Is tough-guy Trump turning kinder and gentler -- and will it work?

Are we seeing the softening of Donald Trump?

He hasn’t whacked anyone on Twitter for days.

He is being more serious and less inflammatory in interviews.

And in a hell-hath-frozen-over moment, he sat down for a clear-the-air meeting with Megyn Kelly and said nice things about her afterward.

All this comes as Trump is expanding his team by bringing in veteran Republican operatives to run the show and help him in the trench warfare for delegates.

I don’t think this is an accident. I think he’s making the pivot that some advisers and family members urged on him weeks ago, before the series of missteps that contributed to his big loss in Wisconsin.

It’s not that Trump has gone all kumbaya on us. He’s been hammering away at what he sees as a crooked Republican process that is denying him delegates being won over by the Cruz campaign.

But other than some jabs at “Lyin’ Ted,” Trump is, well, acting like a more conventional candidate.

Now we have been through this before with Trump. He’ll be more serious in a debate or a couple of interviews, only to return to flame-throwing when something gets under his skin. But this time, if his Twitter feed is any indication, he seems more determined to tone things down. Other than one jab about the New York Times reporting inaccurately on him, there aren’t even any denunciations of the “disgusting” media.

In that vein, Trump’s Wednesday meeting with Megyn—which made the cover of the New York Post!—seemed like a carefully choreographed truce.

A few short weeks ago, Trump, who has been angry at the Fox News anchor since the first presidential debate, was tweeting that she was “sick" and "crazy,” prompting the network to accuse him of having a sick obsession with her.

Kelly told viewers that the Trump Tower session, held at her request, in part to discuss a possible interview, helped “clear the air” and that Trump was “gracious” to take the meeting.

Trump says they had a “very good conversation” and that he gives her “a lot of credit” for coming to see him.

In another bit of fence-mending, Trump sat down with my Fox colleague Kirsten Powers, who had repeatedly criticized him, for her USA Today column. The headline: “Donald Trump’s ‘Kinder, Gentler’ Version.”

She asked him about his hyperaggressive style: “So, why not just stick to substance and stop with the other stuff?”

“Maybe the other stuff is part of it,” Trump said. “If I didn’t do it, then you might not be talking to me about a race where we are leading substantially.”

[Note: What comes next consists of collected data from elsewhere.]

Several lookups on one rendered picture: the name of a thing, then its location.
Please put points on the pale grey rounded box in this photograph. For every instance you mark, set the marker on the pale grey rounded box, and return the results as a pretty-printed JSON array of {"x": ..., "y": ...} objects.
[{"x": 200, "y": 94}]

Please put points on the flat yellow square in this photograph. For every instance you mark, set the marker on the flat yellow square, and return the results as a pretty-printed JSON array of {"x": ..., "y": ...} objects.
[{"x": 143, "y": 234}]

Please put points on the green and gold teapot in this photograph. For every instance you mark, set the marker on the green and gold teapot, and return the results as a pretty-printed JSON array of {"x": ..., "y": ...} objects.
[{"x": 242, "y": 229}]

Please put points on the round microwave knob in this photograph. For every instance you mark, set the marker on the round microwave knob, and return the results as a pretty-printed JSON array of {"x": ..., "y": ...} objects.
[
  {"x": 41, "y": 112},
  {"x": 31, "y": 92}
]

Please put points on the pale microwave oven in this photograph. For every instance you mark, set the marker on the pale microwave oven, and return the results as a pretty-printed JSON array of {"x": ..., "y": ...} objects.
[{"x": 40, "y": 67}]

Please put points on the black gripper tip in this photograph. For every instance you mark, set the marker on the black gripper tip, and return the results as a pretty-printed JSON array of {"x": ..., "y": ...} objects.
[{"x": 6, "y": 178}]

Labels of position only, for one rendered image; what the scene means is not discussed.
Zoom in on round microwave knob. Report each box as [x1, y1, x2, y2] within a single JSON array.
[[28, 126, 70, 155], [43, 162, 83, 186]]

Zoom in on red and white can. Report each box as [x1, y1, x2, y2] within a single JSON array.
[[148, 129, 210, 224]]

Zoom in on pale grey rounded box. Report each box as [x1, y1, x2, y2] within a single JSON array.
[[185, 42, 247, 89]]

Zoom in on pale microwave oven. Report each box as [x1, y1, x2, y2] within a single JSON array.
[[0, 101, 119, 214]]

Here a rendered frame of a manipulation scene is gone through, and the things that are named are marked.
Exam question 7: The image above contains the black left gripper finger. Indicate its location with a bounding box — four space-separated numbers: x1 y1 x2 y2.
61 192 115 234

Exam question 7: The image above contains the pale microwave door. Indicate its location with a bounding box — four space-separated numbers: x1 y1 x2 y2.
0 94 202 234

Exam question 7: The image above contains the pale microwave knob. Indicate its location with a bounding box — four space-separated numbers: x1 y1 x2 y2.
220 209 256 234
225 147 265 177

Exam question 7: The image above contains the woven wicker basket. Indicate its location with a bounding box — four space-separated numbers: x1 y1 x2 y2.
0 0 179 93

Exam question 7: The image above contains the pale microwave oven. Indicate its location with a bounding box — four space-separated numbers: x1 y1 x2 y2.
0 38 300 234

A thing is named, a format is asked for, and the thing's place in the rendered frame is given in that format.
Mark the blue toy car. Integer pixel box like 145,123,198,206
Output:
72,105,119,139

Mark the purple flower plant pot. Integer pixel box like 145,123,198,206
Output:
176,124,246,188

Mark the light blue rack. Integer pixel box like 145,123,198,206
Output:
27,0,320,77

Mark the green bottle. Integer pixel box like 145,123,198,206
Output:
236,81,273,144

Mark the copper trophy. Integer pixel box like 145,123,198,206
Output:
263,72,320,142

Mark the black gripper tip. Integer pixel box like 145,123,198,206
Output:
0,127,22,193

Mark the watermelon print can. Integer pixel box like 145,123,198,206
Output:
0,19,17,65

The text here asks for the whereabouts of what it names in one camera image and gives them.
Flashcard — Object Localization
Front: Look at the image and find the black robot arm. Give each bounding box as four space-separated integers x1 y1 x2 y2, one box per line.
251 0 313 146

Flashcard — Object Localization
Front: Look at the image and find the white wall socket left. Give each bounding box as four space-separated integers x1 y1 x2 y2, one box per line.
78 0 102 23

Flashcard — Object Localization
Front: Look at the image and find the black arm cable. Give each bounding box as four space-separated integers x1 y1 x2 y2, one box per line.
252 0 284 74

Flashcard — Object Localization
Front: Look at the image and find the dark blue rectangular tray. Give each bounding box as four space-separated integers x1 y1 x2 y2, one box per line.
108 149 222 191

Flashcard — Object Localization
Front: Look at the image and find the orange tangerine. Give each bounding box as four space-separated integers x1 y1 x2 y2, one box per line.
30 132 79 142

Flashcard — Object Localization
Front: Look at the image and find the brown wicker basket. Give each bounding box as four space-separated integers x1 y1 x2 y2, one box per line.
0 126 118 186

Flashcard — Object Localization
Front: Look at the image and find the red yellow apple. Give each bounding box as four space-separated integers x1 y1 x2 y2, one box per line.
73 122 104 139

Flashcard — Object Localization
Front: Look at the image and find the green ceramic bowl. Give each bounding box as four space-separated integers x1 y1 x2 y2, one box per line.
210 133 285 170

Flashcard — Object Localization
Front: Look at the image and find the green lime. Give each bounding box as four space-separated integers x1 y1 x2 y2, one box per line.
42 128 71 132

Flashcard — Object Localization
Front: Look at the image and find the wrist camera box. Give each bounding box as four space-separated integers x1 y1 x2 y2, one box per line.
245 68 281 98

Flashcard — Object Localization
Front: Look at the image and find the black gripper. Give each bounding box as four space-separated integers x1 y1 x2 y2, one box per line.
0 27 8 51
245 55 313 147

In the hourlong sitdown, when Powers was asking about VP possibilities, Trump said nice things about Marco Rubio, John Kasich and Scott Walker.

Trump also caught a break in the moving-on department when Florida authorities chose not to prosecute campaign manager Corey Lewandowski for grabbing reporter Michelle Fields (although Fields is still considering a civil suit).

And Trump has now tapped Rick Wiley, Walker’s former campaign manager, as his national political director, after bringing in veteran Paul Manafort to hunt delegates for the convention. The anti-establishment candidate is learning to deal with the establishment.

If Trump is acting more “presidential,” he undoubtedly has an eye on the fall campaign and knows he has to deal with his high negatives. He could bring those numbers down by being more diplomatic. Or perhaps the showman in him just senses that it’s time for a second act.